データ形式や値を目的に合わせて変換する処理です。日付形式、コード変換、集計単位の変更などが含まれます。

Aggregation

複数のデータを合計、件数、平均などにまとめる処理です。レポートやダッシュボードでよく使います。

Batch Processing

一定量のデータをまとめて処理する方式です。夜間処理、定期集計、CSV取り込みなどに使われます。

Stream Processing

発生したデータを順次リアルタイムに近い形で処理する方式です。ログやイベント処理で使われます。

CDC

Change Data Captureの略です。

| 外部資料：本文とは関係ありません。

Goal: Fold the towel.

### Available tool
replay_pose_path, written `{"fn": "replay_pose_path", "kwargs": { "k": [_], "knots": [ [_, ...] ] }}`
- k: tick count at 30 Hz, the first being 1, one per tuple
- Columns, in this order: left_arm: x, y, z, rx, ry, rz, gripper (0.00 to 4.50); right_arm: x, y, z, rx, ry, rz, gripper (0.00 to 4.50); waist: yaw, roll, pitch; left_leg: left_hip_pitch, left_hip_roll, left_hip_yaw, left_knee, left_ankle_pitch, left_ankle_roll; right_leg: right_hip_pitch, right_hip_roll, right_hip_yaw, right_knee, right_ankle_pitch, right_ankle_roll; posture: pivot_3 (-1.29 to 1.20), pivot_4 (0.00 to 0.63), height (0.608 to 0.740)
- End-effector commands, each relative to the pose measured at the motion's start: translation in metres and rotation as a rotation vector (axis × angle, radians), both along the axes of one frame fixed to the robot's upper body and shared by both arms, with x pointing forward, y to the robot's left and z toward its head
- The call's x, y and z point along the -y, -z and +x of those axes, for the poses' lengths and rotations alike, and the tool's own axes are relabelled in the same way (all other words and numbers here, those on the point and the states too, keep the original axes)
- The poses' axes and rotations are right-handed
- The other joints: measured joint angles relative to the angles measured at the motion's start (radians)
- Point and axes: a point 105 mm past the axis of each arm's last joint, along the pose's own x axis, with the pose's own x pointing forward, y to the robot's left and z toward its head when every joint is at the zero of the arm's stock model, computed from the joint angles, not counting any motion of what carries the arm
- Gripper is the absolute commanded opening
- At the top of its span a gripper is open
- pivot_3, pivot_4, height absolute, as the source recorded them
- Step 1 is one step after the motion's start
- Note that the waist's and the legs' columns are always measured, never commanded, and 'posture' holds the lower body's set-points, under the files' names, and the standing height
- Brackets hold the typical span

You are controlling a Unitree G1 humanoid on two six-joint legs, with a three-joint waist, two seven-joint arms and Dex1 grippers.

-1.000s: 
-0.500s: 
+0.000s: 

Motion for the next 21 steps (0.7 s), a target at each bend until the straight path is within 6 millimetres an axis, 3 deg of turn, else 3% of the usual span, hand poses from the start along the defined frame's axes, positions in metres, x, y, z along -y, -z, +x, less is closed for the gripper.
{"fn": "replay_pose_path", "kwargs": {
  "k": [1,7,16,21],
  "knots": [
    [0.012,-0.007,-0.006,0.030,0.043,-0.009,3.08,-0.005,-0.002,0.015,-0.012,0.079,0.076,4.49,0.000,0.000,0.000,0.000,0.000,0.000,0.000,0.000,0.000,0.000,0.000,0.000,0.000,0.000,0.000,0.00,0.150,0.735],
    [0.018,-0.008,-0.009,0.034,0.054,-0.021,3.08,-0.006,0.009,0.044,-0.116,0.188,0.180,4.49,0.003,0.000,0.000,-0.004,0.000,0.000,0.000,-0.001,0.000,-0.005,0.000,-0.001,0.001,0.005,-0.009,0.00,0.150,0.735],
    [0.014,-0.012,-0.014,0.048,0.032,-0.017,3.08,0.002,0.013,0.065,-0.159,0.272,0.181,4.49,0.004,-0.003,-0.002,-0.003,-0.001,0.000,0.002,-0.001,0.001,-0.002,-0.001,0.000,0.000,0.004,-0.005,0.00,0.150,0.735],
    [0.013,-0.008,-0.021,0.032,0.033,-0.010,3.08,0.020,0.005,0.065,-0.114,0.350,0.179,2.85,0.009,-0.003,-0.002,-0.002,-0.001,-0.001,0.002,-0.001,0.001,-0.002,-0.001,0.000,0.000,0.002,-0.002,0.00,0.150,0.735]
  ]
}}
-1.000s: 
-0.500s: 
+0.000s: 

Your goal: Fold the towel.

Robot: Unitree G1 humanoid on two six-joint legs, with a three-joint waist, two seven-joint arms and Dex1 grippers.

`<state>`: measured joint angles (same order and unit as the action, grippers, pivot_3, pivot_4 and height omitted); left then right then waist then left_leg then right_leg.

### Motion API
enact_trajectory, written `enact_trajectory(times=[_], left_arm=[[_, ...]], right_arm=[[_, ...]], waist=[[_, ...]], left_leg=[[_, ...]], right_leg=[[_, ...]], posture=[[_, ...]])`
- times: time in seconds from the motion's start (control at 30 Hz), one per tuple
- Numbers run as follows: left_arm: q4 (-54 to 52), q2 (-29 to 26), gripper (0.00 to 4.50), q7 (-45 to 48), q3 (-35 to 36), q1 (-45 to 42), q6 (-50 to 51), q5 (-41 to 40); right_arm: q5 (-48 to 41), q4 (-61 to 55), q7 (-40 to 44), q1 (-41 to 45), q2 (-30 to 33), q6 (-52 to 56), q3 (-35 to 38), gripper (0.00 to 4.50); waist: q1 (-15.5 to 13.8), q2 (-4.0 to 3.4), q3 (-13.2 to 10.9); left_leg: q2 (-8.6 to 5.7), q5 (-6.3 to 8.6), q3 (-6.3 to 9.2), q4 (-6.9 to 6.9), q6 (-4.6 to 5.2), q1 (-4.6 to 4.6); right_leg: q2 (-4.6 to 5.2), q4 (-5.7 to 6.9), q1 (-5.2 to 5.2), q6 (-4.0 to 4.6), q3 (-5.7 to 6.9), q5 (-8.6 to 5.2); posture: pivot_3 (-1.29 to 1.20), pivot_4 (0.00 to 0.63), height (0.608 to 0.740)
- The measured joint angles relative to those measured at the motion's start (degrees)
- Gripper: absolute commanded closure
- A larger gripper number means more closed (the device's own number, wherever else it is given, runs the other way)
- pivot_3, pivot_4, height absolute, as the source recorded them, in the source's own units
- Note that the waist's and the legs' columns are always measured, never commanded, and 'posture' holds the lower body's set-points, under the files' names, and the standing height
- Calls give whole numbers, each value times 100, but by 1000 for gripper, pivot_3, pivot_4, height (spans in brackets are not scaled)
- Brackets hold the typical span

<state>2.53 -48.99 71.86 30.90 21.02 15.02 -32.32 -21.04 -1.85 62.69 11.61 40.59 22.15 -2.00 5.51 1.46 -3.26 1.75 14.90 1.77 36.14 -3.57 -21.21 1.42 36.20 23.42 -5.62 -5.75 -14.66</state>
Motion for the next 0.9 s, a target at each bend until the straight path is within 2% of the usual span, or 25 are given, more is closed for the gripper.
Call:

データベースの変更を検知し、別システムへ連携するための仕組みです。

Migration

データベースの構造やデータを新しい状態へ移行する作業です。スキーマ変更や環境移行で使われます。

Seeder

初期データやテスト用データをデータベースへ投入する仕組みです。開発環境やマスタ初期化で使います。

Backup

障害や誤操作に備えてデータを別の場所へ保存しておくことです。復元できる状態で管理する必要があります。

Restore

バックアップからデータを復元する作業です。復旧手順として、バックアップ取得とセットで確認します。

Versioning

データ構造、API、ファイル、マスタなどの変更履歴をバージョンで管理することです。

ORM

Object Relational Mappingの略です。プログラム上のオブジェクトとリレーショナルデータベースを対応させる仕組みです。

DAO

Data Access Objectの略です。データベースへの読み書きを担当する層や部品を指します。

Repository Pattern

データ取得や保存の処理をアプリ本体から分離する設計パターンです。DB変更やテストをしやすくします。

Connection Pool

データベース接続を使い回す仕組みです。接続作成の負荷を減らし、アプリの性能を安定させます。

Failover

障害時に予備のサーバーやシステムへ切り替える仕組みです。停止時間を短くするために使います。